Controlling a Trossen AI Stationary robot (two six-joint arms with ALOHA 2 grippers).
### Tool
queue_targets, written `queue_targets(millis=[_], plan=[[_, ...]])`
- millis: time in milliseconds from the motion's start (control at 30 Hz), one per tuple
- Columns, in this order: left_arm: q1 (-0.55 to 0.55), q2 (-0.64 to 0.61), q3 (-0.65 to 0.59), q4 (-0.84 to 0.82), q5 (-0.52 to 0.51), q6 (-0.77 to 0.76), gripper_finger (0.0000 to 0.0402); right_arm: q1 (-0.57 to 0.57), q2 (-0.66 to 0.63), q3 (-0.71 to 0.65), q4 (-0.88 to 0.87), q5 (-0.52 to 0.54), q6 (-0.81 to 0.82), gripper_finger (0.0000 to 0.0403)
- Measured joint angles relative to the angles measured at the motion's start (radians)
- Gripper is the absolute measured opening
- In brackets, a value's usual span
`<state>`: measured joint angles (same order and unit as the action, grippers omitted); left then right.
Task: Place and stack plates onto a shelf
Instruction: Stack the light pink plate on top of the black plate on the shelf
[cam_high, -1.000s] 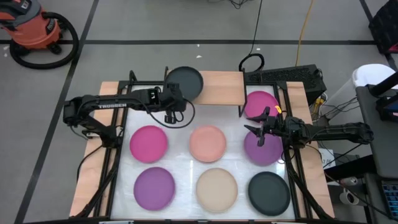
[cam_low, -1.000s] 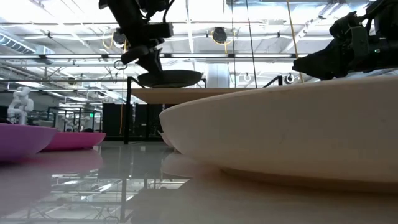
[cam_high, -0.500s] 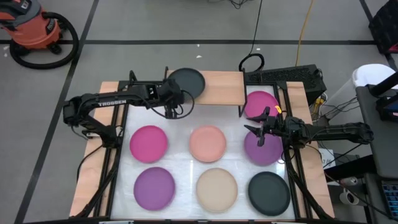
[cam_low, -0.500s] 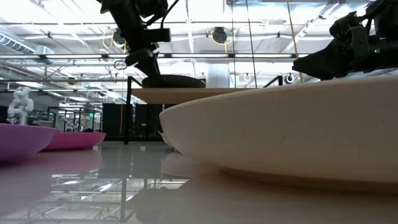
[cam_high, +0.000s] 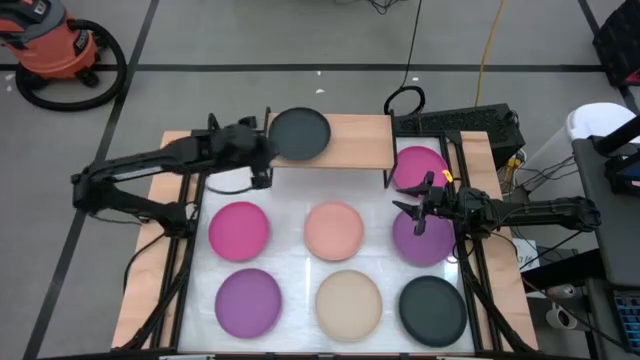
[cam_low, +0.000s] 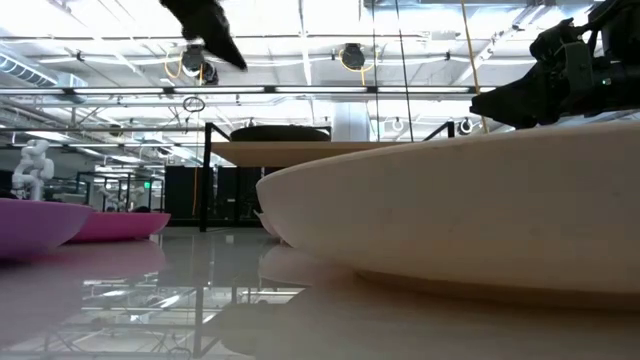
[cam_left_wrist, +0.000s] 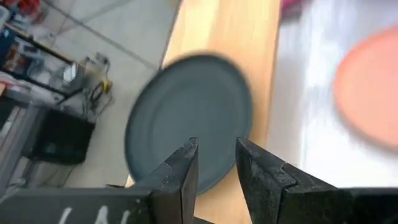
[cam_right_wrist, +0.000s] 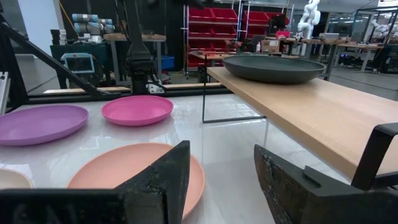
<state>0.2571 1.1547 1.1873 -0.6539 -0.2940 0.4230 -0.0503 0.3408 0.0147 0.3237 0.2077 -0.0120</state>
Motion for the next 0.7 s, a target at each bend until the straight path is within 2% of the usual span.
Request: queue_targets(millis=[167, 300, 400, 567, 700], plan=[[-0.044, -0.149, 0.0, 0.013, 0.154, -0.107, 0.0113, 0.0, 0.0, 0.0, 0.0, 0.0, 0.0, 0.016], [-0.102, -0.251, -0.056, 0.08, 0.19, -0.13, 0.0113, 0.0, 0.0, 0.0, 0.0, 0.0, 0.0, 0.016], [-0.141, -0.326, -0.164, 0.213, 0.199, -0.13, 0.0113, 0.0, 0.0, 0.0, 0.0, 0.0, -0.011, 0.016], [-0.206, -0.428, -0.379, 0.502, 0.31, -0.135, 0.0113, 0.0, 0.0, 0.0, 0.0, 0.0, -0.028, 0.016], [-0.252, -0.462, -0.533, 0.693, 0.319, -0.147, 0.0113, 0.0, 0.0, 0.0, 0.0, 0.0, -0.026, 0.016]])
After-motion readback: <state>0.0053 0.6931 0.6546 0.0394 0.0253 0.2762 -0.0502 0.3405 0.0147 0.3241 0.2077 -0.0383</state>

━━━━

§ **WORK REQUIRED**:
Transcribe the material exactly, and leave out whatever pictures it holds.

§ **COMPLETED TASK**:
Controlling a Trossen AI Stationary robot (two six-joint arms with ALOHA 2 grippers).
### Tool
queue_targets, written `queue_targets(millis=[_], plan=[[_, ...]])`
- millis: time in milliseconds from the motion's start (control at 30 Hz), one per tuple
- Columns, in this order: left_arm: q1 (-0.55 to 0.55), q2 (-0.64 to 0.61), q3 (-0.65 to 0.59), q4 (-0.84 to 0.82), q5 (-0.52 to 0.51), q6 (-0.77 to 0.76), gripper_finger (0.0000 to 0.0402); right_arm: q1 (-0.57 to 0.57), q2 (-0.66 to 0.63), q3 (-0.71 to 0.65), q4 (-0.88 to 0.87), q5 (-0.52 to 0.54), q6 (-0.81 to 0.82), gripper_finger (0.0000 to 0.0403)
- Measured joint angles relative to the angles measured at the motion's start (radians)
- Gripper is the absolute measured opening
- In brackets, a value's usual span
`<state>`: measured joint angles (same order and unit as the action, grippers omitted); left then right.
Task: Place and stack plates onto a shelf
Instruction: Stack the light pink plate on top of the black plate on the shelf
[cam_high, -1.000s] 
[cam_low, -1.000s] 
[cam_high, -0.500s] 
[cam_low, -0.500s] 
[cam_high, +0.000s] 
[cam_low, +0.000s] 
[cam_left_wrist, +0.000s] 
[cam_right_wrist, +0.000s] 
<state>0.2571 1.1547 1.1873 -0.6539 -0.2940 0.4230 -0.0503 0.3408 0.0147 0.3237 0.2077 -0.0120</state>
Motion for the next 0.7 s, a target at each bend until the straight path is within 2% of the usual span.
Request: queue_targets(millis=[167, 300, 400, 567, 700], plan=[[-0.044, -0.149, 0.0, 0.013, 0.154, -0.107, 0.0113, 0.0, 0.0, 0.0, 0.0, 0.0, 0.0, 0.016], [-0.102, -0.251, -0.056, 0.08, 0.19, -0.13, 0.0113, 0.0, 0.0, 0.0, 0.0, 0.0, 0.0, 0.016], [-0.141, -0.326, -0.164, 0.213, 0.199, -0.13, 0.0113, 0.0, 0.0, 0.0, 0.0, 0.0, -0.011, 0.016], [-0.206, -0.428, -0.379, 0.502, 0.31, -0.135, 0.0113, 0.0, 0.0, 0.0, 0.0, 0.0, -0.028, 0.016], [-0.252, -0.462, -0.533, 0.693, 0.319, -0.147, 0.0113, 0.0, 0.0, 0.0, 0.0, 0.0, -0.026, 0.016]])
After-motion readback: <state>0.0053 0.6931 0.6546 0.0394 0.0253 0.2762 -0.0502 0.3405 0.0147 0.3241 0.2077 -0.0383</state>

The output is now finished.